I would remind him that I'd sent my manuscript to the Sundance Institute, addressed him, thinking there might be a chance he'd read it. After all, we both are passionate about Utah. The one of golden aspens, wild horses, pristine mountain snows, and black-winged magpies that take flight, rising suddenly from the precipice we stand on. Sending the manuscript seemed worth a try, however doomed to fail it might have been. Months later, I received a thick package with the kindest rejection I never got from any agent. It didn't hurt.
Yesterday with blue skies the color of Utah spring, I left the stargazer and Brady to walk one short block toward Dixie Chili where there seemed to be lots of activity. As I drew closer, I noticed people with their phones poised in front of their faces, in the only way people seem to see things these days, through a tiny screen.

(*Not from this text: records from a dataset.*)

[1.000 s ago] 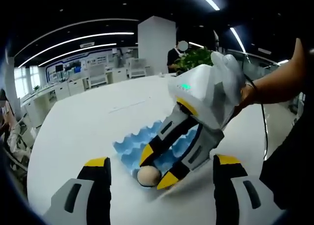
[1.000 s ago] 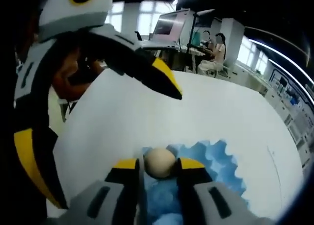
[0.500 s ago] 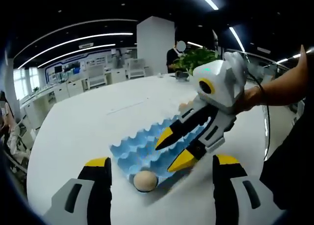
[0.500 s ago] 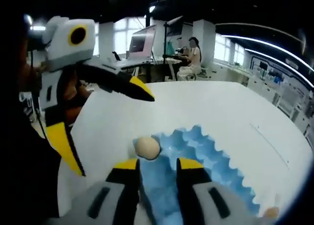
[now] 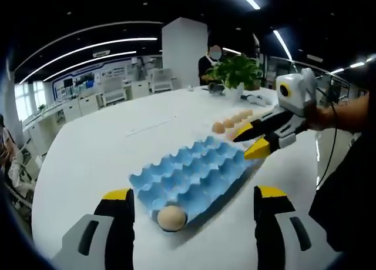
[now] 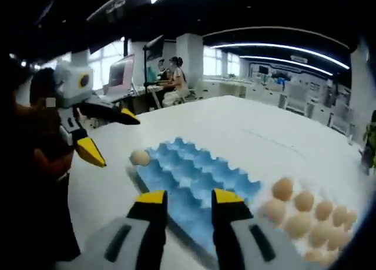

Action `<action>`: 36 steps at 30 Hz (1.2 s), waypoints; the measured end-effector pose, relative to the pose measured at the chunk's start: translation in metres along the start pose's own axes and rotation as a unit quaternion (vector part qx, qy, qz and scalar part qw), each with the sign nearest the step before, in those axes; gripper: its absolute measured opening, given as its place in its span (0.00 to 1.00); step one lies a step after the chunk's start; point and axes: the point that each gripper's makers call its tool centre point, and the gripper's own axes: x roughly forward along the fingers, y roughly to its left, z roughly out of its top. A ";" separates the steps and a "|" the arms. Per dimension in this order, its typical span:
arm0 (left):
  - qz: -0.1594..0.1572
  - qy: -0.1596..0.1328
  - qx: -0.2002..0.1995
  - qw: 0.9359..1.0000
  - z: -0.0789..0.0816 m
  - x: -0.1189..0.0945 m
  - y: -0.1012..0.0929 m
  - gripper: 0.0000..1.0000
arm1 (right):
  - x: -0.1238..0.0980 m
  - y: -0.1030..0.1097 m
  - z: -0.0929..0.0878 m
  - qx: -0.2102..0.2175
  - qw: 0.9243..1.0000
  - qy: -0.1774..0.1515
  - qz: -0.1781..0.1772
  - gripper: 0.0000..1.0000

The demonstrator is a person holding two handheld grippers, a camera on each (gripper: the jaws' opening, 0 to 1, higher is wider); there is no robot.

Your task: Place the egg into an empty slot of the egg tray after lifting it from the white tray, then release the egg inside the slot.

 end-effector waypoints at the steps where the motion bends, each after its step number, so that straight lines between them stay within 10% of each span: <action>1: -0.001 0.000 0.000 1.000 0.000 0.000 0.000 0.83 | -0.006 -0.011 -0.002 0.010 1.000 -0.002 -0.023 0.29; 10: -0.002 -0.003 0.002 1.000 0.001 0.002 0.001 0.84 | -0.054 -0.097 -0.033 0.061 0.979 0.016 -0.192 0.29; 20: 0.003 -0.004 0.001 1.000 0.002 -0.001 0.003 0.82 | -0.035 -0.093 -0.057 0.024 0.982 0.062 -0.176 0.28; 36: 0.006 -0.006 -0.002 1.000 0.002 -0.002 0.007 0.81 | -0.044 -0.098 -0.043 0.061 0.982 0.021 -0.177 0.23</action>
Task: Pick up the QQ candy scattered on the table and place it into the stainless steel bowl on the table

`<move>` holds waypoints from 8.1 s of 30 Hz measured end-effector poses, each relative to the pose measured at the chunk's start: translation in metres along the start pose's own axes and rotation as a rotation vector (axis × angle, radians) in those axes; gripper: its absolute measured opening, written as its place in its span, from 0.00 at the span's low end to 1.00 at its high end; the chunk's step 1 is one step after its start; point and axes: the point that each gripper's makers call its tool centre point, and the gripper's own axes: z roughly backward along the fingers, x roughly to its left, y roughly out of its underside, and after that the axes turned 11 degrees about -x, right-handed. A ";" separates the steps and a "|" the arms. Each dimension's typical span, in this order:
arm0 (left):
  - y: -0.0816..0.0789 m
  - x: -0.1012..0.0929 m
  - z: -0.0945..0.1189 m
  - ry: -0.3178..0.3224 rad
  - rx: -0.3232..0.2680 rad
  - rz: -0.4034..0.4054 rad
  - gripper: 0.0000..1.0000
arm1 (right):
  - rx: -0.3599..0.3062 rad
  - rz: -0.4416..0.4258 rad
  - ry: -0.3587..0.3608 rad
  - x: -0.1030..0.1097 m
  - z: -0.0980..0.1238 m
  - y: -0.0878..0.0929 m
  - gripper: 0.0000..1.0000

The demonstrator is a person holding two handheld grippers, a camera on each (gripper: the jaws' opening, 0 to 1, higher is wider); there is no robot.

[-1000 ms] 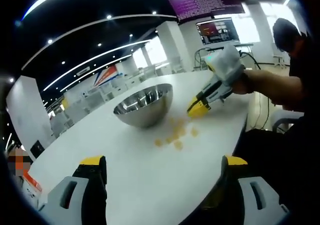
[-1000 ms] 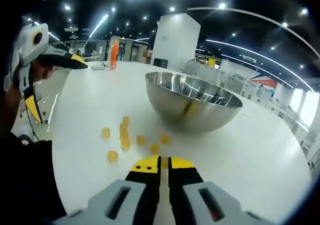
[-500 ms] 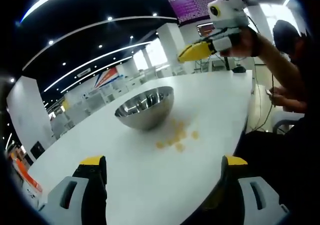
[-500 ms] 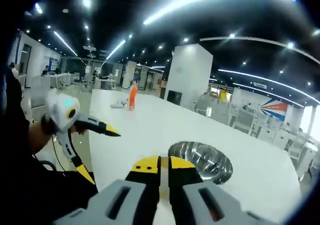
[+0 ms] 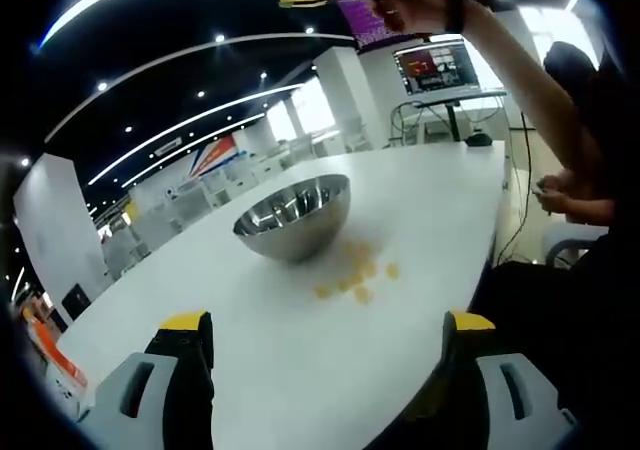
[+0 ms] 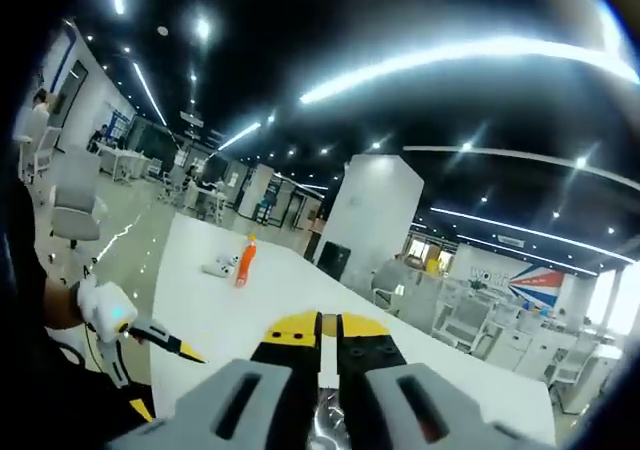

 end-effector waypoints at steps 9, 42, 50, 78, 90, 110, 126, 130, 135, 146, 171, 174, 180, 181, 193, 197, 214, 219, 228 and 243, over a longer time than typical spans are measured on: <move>0.006 0.003 -0.001 0.001 0.007 0.007 0.95 | 0.178 -0.053 0.024 -0.028 -0.041 0.091 0.05; 0.005 -0.008 0.001 0.028 -0.016 0.011 0.95 | 0.562 -0.137 0.054 0.004 -0.009 0.303 0.23; 0.006 -0.006 0.000 0.026 -0.015 0.011 0.95 | 0.565 -0.134 0.055 0.001 -0.007 0.304 0.23; 0.001 -0.010 -0.004 0.033 -0.014 -0.001 0.95 | 0.202 0.034 0.106 -0.038 -0.001 0.094 0.23; -0.008 -0.013 -0.009 0.041 -0.023 -0.019 0.95 | 0.132 0.048 -0.046 0.034 0.032 0.050 0.23; -0.008 -0.021 -0.012 0.054 -0.011 -0.025 0.95 | 0.149 0.052 -0.119 0.067 0.047 0.058 0.23; -0.006 -0.020 -0.010 0.049 -0.010 -0.025 0.95 | 0.169 0.086 -0.131 0.075 0.049 0.063 0.23; -0.006 -0.020 -0.010 0.051 -0.010 -0.024 0.95 | 0.174 0.088 -0.135 0.076 0.050 0.065 0.23; -0.005 -0.020 -0.010 0.048 -0.009 -0.025 0.95 | 0.162 0.051 -0.162 0.084 0.051 0.062 0.23; -0.006 -0.019 -0.010 0.047 -0.011 -0.025 0.95 | 0.170 0.065 -0.169 0.087 0.051 0.064 0.23; -0.007 -0.014 -0.007 0.030 -0.016 -0.024 0.95 | 0.281 -0.039 -0.224 0.129 0.064 0.130 0.23; -0.007 -0.014 -0.006 0.031 -0.018 -0.021 0.95 | 0.312 -0.060 -0.229 0.134 0.068 0.147 0.23; -0.005 -0.015 -0.006 0.030 -0.012 -0.025 0.95 | 0.342 -0.121 -0.220 0.141 0.071 0.171 0.22; -0.005 -0.014 -0.005 0.028 -0.012 -0.025 0.95 | 0.351 -0.123 -0.219 0.142 0.071 0.176 0.22; -0.007 -0.012 -0.003 0.024 -0.024 -0.010 0.95 | 0.435 -0.183 -0.183 0.146 0.081 0.223 0.22; -0.011 -0.011 -0.001 0.021 -0.033 -0.016 0.95 | 0.465 -0.181 -0.178 0.149 0.084 0.239 0.22; -0.007 -0.015 -0.004 0.038 -0.019 -0.021 0.95 | 0.558 -0.205 -0.158 0.148 0.093 0.284 0.21; -0.009 -0.015 -0.003 0.036 -0.019 -0.024 0.95 | 0.559 -0.222 -0.151 0.149 0.093 0.285 0.20; -0.008 -0.015 -0.003 0.039 -0.016 -0.027 0.95 | 0.566 -0.226 -0.152 0.151 0.095 0.288 0.18; -0.006 -0.017 -0.002 0.041 -0.010 -0.032 0.95 | 0.571 -0.228 -0.150 0.153 0.096 0.292 0.10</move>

Then, coming out of an old bank building was Mr. Redford in a sky blue jacket and Khakis. I might never be this close to him again geographically. But the way he walked when he wasn't acting, how he slouched his hands in pants pockets, the octogenarian round to his shoulders, reminded me of the other place I call home-Utah.
That Utah where snowflakes can be the size of fists. That place where Mount Timpanagos can be slate gray, black or purple depending on how the sun hits. The place where a band of wild horses trace along topography the color of linen sheets snapping on a clothes line. Or perhaps the place where a night sky, away from city lights, can be ripe for star gazing.